In Naples, in the Vomero district, at the new sports center named after the basketball player Kobe Bryant, a mural dedicated to Mario Paciolla has been inaugurated. The artist Luca Carnevale depicted him in the company of Corto Maltese, the famous sailor protagonist of the works of Hugo Pratt, and next to a cliff overlooking the sea, the same sea to which he dreamed he’d be able to return to take a bath, as he confided to his parents a few days before his violent death.

It is a mural that serves as an admonition for the respect of human rights and that builds a link between those who live in the Neapolitan region and the hundreds of thousands of people who are demanding justice and truth on the other side of the ocean, in Colombia, a country where those who defend human rights continue to be killed with impunity.

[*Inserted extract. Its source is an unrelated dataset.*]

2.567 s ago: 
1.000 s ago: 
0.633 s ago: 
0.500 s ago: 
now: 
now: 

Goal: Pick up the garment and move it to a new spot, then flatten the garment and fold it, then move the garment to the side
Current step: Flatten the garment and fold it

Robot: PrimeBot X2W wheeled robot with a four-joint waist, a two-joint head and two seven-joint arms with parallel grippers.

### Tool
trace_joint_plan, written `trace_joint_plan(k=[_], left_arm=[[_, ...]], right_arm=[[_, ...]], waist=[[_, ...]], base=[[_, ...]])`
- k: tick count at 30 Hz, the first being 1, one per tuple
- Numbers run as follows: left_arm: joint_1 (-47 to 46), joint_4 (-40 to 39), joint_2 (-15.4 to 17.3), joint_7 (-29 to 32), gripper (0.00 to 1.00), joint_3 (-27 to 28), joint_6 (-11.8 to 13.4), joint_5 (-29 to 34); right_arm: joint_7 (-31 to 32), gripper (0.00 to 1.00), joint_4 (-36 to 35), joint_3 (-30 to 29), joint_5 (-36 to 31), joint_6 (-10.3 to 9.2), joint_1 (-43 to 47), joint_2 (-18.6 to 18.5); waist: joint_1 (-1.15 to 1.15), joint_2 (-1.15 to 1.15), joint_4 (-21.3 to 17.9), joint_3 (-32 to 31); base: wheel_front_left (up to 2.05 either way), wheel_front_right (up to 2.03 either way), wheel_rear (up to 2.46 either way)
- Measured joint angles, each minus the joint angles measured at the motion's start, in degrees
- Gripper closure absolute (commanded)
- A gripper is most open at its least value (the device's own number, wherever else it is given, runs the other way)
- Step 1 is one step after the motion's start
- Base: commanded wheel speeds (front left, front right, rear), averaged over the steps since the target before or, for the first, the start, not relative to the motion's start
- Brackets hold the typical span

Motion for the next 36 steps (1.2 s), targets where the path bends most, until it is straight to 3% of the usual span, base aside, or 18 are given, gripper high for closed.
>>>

In 2020, Colombia held the sad record of the highest numbers of killings of human rights activists: 177 murders out of 331 committed worldwide; and in recent weeks, the violence against the social movements and protesters has only intensified. Since April 28, the day the national strike began, about 40 protesters have been killed, there have been more than 500 desaparecidos, more than 1,000 arbitrary arrests, hundreds of wounded, dozens of them with serious eye injuries, and several cases of sexual and gender-based violence. There have also been dozens of cases of attacks on humanitarian organizations, including the UN, which has denounced violence and executions perpetrated by the Colombian police.

In 2018, Mario Paciolla, writing under the pseudonym Astolfo Bergman in the pages of Limes, talked about the risks that came with the then-recent election of the current President of the Colombian Republic, Ivan Duque. Mario called Duque’s victory “the success of one of the staunchest opponents of what was agreed upon in Havana,” i.e. the Peace Accords, portending a new period of war and violence against the Colombian population.

In this context of social injustice and systematic violation of human rights, the position of international organizations such as the United Nations takes on a fundamental importance.

Mario Paciolla’s parents want to talk about the UN in particular: “It is a very important and powerful organization, which in our opinion is not very willing to collaborate with our legal team, perhaps because of its direct involvement, and is delaying giving us answers about what happened in that discussion that Mario had with members of the organization.”

They conclude with a direct appeal to “those who worked with Mario, who shared with him moments of friendship, holidays, who said they were friends of our son’s—is it possible that they don’t know anything, that they don’t have their own ethics and conscience that calls on them to tell the truth, and, in particular, that they’d rather trust an organization that is unable to protect and safeguard its employees? Or is the death of a friend and colleague worth less than a paycheck?”